According to Ramanathan, the problem lies in the way voting percentages are managed. “In any single polling booth, 40-45% of names need to be deleted because people have either died or moved away,” Ramanathan said. Instances of “proxy” voting, or cheating, have come down dramatically in this election because of a vigilant Election Commission, he added.
Politicians say the commission’s strict stance on campaigning played a negative role. “The Election Commission’s restrictions on campaigning this year and the timing of election day—coinciding with holidays—have contributed to the low turnout,” said K. Chandrashekar, a Congress party candidate from Bangalore’sBasavanagudi constituency and a former mayor of the city.
Political parties are used to low voter turnout in Bangalore—even municipal elections here see polling of between 35% and 40%.

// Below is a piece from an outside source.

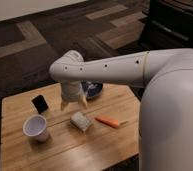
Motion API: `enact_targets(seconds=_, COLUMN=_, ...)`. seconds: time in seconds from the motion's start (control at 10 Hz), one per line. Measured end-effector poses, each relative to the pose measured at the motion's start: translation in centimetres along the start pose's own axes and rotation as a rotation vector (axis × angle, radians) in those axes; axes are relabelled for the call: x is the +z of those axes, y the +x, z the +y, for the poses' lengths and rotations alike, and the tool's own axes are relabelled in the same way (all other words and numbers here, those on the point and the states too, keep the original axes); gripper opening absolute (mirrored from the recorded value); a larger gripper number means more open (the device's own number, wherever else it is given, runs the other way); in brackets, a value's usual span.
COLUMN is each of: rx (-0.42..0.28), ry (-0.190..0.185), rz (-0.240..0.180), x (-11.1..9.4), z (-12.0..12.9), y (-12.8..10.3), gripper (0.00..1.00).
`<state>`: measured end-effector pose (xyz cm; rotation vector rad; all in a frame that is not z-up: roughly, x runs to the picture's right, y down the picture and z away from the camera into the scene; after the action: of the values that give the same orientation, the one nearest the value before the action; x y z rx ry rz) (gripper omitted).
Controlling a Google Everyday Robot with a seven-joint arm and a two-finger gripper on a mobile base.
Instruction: Place the eraser in the ceramic cup
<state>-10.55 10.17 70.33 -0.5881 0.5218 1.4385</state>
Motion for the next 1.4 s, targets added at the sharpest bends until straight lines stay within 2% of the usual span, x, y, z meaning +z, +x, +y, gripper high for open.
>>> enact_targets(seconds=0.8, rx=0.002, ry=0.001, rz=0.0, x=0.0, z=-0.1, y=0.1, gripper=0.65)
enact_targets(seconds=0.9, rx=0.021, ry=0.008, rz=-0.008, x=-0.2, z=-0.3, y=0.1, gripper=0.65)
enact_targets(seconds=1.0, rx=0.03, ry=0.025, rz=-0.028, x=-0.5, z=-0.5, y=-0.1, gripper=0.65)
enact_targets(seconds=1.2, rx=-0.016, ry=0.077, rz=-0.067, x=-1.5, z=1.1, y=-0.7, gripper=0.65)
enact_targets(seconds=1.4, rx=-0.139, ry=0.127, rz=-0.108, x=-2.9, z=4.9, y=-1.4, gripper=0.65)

This time around, say experts, the situation may have been made worse by the absence of charismatic candidates.
“There is a different kind of mobilization in rural areas where people know each other. It’s not so in cities,” said Sanjay Kumar, a fellow at the Centre for Study of Developing Societies.
Even in urban areas, voting percentages from slums are usually high, added Satyanarayana Sangita, head of the centre for political institutions, governance and development at the Bangalore-based Institute of Social and Economic Change. He says a reason people abstain from voting in urban areas is because of higher literacy levels that make them cynical about promises made by politicians.
“A very large part of the middle class in cities has enough money to get along with their lives. They do not depend on anybody for it and that explains why they don’t care,” Bhargava said, adding that it is only the poor who really have a stake in elections.
In the previous state elections in 2004, parties such as Janata Dal (Secular) and Bharatiya Janata Party had chastised the Congress for what they said was its excessive focus on the city and had vowed to look more at rural issues.
This time round, all political parties sang a different tune. Delimitation had increased the number of seats in the city to 28 from 16. Bangalore now accounts for 12.5% of the seats in the 224-member assembly, up from 7% earlier.
Sensing the city would play a decisive role in the electoral sweepstakes, political parties scrambled on to the city development bandwagon, promising citizens an overhaul of Bangalore’s crumbling infrastructure. The city accounted for nearly one-third of India’s software exports of $40 billion (Rs1.7 trillion) in 2007-08.
While the Congress party said it would implement a Rs50,000 crore package specially aimed at tackling the problems facing Bangalore, the BJP had outlined what it called was a “Save Bangalore” campaign.
Even the Janata Dal (Secular), which has its base mainly in rural Karnataka, said that it would take?special?steps to improve the city’s infrastructure.